§ EXERCISE DIRECTIONS: Every line below that holds the word "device" must be listed.

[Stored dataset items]
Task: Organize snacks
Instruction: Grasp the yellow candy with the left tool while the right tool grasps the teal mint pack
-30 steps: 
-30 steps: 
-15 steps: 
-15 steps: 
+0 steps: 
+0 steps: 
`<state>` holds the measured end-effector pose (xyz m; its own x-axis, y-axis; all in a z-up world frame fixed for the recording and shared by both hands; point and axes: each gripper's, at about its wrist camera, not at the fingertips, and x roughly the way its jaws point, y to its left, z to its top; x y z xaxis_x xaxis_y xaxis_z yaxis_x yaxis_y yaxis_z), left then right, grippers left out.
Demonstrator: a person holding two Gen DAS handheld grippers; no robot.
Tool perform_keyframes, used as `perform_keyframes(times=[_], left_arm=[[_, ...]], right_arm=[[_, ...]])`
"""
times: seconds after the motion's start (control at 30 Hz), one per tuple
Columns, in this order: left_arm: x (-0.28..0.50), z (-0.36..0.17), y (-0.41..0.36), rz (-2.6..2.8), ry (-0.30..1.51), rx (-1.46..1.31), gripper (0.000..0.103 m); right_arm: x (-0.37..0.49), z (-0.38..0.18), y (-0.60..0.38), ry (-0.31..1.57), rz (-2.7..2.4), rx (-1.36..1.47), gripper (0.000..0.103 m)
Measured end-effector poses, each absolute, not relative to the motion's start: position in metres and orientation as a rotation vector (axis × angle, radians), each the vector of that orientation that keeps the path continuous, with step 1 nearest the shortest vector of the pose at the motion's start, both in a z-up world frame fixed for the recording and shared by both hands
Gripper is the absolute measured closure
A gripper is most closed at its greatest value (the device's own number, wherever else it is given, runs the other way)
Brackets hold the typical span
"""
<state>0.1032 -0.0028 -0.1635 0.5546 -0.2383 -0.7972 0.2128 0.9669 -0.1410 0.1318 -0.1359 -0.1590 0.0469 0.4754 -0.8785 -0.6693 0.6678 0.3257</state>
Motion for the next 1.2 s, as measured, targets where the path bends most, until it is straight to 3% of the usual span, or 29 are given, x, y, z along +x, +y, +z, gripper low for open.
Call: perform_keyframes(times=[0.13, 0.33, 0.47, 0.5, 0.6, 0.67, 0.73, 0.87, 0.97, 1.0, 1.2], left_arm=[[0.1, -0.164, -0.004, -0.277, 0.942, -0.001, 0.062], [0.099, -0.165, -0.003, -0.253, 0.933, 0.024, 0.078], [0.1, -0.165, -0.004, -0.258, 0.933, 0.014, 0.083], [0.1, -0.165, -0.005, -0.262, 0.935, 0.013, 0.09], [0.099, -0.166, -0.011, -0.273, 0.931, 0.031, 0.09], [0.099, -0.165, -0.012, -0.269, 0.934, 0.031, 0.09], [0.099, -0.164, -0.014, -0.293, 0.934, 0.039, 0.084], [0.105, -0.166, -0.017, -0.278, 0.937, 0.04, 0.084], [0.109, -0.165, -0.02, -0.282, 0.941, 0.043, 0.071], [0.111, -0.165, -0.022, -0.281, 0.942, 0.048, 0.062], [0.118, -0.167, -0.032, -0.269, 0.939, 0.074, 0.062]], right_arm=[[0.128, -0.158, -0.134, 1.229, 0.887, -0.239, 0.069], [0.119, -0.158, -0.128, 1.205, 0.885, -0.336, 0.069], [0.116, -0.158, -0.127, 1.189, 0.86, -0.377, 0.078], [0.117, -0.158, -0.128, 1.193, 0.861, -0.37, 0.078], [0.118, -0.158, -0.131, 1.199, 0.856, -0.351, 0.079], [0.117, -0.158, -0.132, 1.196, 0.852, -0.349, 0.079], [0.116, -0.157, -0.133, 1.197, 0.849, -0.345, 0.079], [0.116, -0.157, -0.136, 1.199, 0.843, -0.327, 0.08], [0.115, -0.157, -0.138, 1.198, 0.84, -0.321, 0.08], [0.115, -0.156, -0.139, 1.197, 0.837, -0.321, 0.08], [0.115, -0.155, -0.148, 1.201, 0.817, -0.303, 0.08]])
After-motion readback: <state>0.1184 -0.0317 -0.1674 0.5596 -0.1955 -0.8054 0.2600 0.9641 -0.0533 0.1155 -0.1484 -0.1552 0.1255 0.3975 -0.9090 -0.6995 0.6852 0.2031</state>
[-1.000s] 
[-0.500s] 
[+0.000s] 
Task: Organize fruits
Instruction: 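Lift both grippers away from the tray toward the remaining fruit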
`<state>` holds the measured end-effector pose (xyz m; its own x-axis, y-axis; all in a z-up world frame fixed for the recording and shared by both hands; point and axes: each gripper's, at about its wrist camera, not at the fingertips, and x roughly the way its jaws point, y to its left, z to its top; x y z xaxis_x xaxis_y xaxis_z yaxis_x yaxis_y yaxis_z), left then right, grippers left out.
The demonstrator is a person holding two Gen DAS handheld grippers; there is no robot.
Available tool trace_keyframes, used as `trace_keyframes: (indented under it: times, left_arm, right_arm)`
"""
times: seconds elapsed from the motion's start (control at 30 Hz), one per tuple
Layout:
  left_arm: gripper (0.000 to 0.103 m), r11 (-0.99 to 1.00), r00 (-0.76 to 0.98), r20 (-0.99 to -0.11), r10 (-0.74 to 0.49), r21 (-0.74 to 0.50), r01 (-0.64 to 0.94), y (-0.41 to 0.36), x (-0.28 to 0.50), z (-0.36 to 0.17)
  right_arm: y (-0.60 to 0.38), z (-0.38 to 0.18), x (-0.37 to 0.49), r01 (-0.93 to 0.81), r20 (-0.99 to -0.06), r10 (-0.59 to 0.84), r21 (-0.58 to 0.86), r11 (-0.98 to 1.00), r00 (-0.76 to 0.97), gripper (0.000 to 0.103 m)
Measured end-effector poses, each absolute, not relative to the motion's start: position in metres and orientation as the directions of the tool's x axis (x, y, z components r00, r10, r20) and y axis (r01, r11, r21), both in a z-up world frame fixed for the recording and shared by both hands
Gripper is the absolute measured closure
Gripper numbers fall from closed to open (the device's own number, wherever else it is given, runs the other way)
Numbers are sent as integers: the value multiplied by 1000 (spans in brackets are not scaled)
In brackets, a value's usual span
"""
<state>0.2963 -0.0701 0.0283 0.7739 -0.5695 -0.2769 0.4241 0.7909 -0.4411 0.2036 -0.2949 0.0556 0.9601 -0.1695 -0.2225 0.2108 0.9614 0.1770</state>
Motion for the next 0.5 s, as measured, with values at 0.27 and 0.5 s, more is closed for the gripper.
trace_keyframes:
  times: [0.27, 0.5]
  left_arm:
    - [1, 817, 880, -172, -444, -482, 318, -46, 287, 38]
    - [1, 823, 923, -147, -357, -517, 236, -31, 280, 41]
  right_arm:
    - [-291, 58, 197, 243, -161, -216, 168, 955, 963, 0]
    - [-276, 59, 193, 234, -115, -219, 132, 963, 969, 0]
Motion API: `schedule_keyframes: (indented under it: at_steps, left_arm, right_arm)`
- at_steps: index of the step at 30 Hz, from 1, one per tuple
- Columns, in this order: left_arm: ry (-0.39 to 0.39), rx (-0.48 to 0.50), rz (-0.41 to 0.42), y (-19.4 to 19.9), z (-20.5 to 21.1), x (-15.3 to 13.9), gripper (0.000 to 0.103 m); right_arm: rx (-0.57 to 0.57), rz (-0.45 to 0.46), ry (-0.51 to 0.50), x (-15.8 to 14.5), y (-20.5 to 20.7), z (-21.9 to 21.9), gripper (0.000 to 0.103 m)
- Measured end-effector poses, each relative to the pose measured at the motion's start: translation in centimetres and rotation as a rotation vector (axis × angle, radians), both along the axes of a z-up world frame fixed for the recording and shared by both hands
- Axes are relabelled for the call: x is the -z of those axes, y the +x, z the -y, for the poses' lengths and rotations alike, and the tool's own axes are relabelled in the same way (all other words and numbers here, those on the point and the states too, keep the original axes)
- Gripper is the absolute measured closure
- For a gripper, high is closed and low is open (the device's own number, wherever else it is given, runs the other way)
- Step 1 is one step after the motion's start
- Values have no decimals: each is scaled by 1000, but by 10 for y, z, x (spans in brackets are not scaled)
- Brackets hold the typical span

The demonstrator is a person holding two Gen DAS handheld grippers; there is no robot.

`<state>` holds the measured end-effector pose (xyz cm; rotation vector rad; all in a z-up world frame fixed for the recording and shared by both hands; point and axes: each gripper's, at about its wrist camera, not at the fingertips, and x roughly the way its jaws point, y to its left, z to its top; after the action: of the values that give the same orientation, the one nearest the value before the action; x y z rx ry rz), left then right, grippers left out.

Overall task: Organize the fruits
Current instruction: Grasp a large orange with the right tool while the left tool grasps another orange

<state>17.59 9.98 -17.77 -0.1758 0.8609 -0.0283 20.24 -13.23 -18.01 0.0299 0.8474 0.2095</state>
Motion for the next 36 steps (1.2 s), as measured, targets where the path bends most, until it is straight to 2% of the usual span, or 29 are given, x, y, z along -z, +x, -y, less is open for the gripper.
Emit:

§ YOUR RESPONSE:
A gripper is most closed at its greatest value (the device's own number, wherever else it is given, runs the other way)
Gripper numbers fall from closed to open (the device's own number, wherever else it is given, runs the other way)
- For a gripper, high is closed and low is open (the device's own number, wherever else it is given, runs the other way)

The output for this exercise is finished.